### AIM OF THE EXERCISE:
Among the entries below, tally the lines that include "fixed", and give the number alone.

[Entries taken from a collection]
■ ■ ■ ■ ■

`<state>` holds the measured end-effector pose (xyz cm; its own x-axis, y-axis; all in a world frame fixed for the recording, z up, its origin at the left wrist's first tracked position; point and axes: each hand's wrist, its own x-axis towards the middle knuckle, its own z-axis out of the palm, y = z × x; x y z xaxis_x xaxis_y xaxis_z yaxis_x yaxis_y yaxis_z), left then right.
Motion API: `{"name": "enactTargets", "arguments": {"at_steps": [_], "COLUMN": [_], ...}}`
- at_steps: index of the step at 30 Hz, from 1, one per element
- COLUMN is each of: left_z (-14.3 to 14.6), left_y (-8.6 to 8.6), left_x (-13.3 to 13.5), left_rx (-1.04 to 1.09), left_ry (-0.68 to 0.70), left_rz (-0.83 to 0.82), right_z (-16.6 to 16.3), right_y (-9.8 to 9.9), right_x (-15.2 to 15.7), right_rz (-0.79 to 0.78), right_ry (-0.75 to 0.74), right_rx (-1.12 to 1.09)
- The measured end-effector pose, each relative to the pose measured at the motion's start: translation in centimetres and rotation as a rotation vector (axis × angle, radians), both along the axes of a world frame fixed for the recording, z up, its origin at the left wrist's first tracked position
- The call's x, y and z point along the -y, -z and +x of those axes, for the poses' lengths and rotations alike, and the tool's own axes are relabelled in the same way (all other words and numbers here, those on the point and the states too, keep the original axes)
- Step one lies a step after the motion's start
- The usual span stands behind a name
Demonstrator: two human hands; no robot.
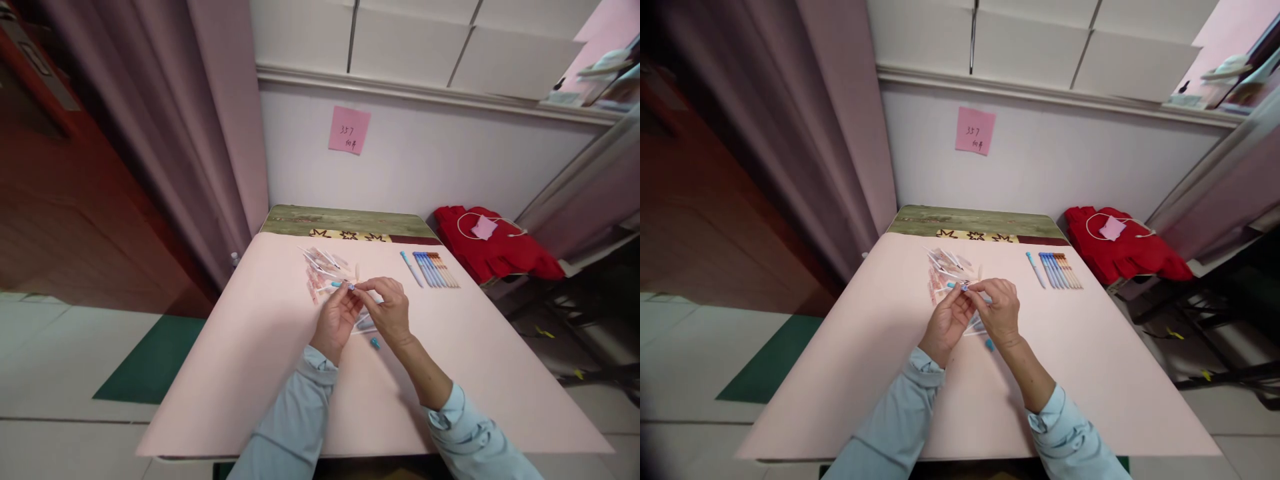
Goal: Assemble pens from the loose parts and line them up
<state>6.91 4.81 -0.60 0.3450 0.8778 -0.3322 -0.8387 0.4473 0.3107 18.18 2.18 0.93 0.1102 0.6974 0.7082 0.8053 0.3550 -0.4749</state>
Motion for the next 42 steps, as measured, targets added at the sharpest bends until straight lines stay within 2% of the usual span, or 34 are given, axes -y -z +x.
{"name": "enactTargets", "arguments": {"at_steps": [7,12,15,18,20,22,25,27,29,34,37,42], "left_z": [0.0,0.0,0.1,-0.2,-0.6,-1.2,-1.7,-1.8,-1.7,-1.5,-1.4,-1.0], "left_y": [-0.2,0.0,0.2,0.1,-0.1,-0.3,-0.5,-0.4,-0.3,-0.1,0.0,0.3], "left_x": [0.3,0.3,0.4,0.2,-0.3,-0.8,-1.5,-1.7,-1.8,-2.0,-2.1,-1.7], "left_rx": [-0.019,-0.034,-0.018,0.004,0.0,-0.003,0.019,0.025,0.011,-0.012,-0.028,-0.062], "left_ry": [0.04,0.052,0.067,0.079,0.043,-0.04,-0.163,-0.195,-0.203,-0.237,-0.251,-0.213], "left_rz": [-0.014,-0.044,-0.038,-0.043,-0.073,-0.103,-0.115,-0.113,-0.115,-0.125,-0.136,-0.158], "right_z": [0.4,0.4,0.4,1.2,2.4,3.9,6.3,7.3,7.7,7.9,8.1,7.5], "right_y": [-0.1,-0.4,-0.6,-0.5,-0.2,0.4,1.7,2.8,3.8,5.6,6.0,5.7], "right_x": [-0.1,-0.2,-0.4,-0.9,-1.2,-1.4,-1.4,-1.3,-1.2,-1.2,-1.2,-0.7], "right_rz": [0.022,-0.045,-0.151,-0.241,-0.26,-0.265,-0.397,-0.52,-0.568,-0.517,-0.455,-0.208], "right_ry": [-0.03,-0.043,-0.069,-0.106,-0.096,-0.023,0.123,0.155,0.149,0.055,-0.016,0.039], "right_rx": [0.06,0.06,-0.043,-0.245,-0.376,-0.437,-0.301,-0.159,-0.057,0.144,0.172,0.102]}}
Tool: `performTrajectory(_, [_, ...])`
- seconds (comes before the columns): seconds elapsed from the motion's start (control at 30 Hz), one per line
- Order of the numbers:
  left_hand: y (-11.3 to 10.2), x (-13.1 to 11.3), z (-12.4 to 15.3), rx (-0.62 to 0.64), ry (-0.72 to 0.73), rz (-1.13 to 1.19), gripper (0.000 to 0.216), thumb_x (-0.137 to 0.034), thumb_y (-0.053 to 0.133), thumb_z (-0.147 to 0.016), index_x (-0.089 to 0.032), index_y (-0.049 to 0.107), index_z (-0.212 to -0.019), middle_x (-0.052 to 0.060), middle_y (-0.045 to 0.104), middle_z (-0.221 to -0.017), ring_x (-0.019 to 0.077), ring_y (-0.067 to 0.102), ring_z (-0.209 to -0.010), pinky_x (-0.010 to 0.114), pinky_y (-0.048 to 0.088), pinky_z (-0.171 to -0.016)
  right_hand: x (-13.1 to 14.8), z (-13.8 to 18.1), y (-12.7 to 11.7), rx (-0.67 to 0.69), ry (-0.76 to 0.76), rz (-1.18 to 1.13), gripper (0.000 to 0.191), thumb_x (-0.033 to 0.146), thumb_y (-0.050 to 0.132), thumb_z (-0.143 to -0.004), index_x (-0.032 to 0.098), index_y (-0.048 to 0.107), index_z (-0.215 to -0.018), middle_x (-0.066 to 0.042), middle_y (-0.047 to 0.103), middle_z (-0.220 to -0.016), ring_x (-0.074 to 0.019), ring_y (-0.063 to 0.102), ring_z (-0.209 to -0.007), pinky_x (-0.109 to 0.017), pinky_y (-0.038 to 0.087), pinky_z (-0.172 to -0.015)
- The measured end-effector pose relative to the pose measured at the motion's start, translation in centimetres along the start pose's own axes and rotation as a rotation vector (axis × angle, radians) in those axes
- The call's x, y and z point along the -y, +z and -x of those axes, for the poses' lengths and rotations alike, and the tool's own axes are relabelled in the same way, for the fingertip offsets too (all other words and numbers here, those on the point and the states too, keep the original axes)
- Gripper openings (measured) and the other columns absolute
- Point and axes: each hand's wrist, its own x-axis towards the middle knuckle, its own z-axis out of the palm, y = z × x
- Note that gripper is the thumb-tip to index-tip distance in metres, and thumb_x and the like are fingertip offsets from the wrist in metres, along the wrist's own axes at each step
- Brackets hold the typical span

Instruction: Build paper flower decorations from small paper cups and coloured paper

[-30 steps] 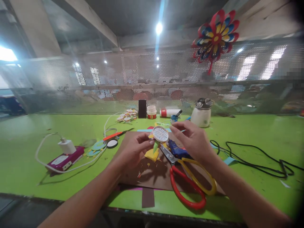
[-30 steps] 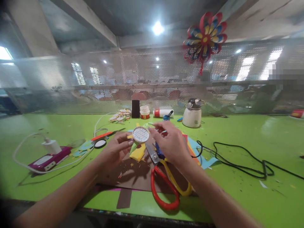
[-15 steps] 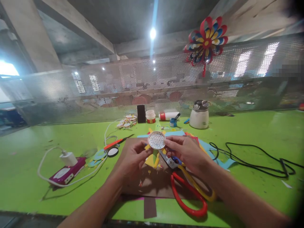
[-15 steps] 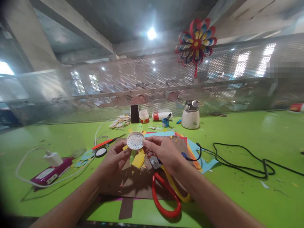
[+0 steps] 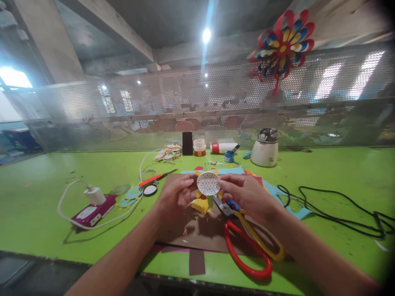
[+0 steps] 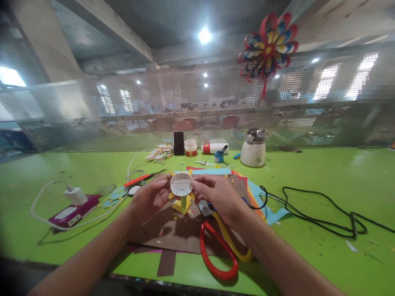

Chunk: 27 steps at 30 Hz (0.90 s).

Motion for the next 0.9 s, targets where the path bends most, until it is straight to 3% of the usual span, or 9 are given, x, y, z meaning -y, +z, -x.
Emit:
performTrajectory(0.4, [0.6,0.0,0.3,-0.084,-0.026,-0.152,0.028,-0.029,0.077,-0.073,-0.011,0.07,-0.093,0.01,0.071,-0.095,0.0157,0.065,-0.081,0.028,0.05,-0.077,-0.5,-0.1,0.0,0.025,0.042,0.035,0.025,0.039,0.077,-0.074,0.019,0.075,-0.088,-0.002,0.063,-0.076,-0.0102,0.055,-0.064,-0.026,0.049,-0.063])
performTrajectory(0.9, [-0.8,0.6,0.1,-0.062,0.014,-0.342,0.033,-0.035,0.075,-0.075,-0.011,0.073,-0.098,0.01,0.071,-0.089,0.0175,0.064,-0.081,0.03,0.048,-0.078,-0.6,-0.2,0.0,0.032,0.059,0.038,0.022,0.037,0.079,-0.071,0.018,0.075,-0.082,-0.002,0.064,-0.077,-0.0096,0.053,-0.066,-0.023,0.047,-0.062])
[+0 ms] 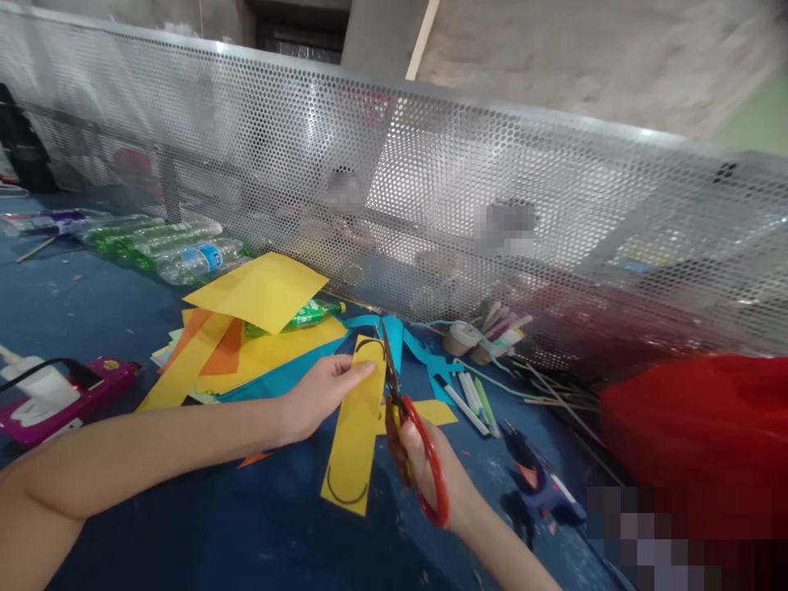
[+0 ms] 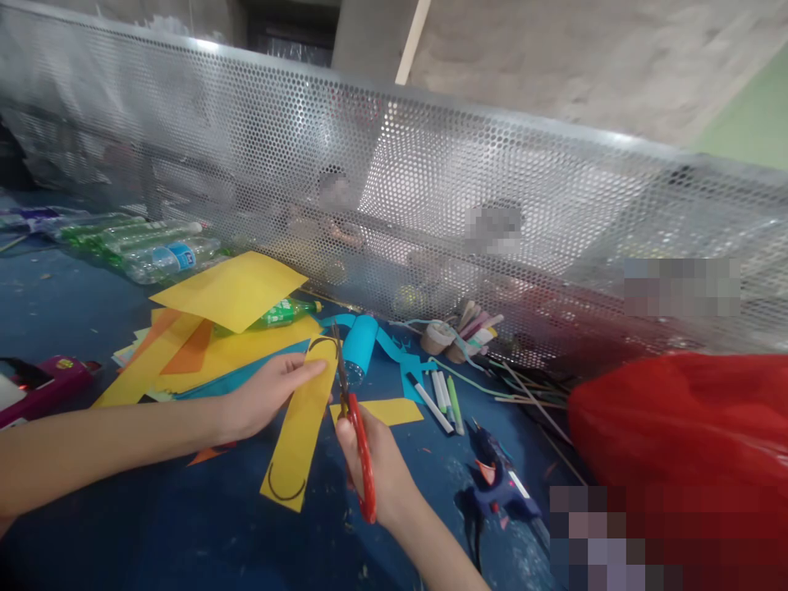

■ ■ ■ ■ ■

### RESPONSE:
2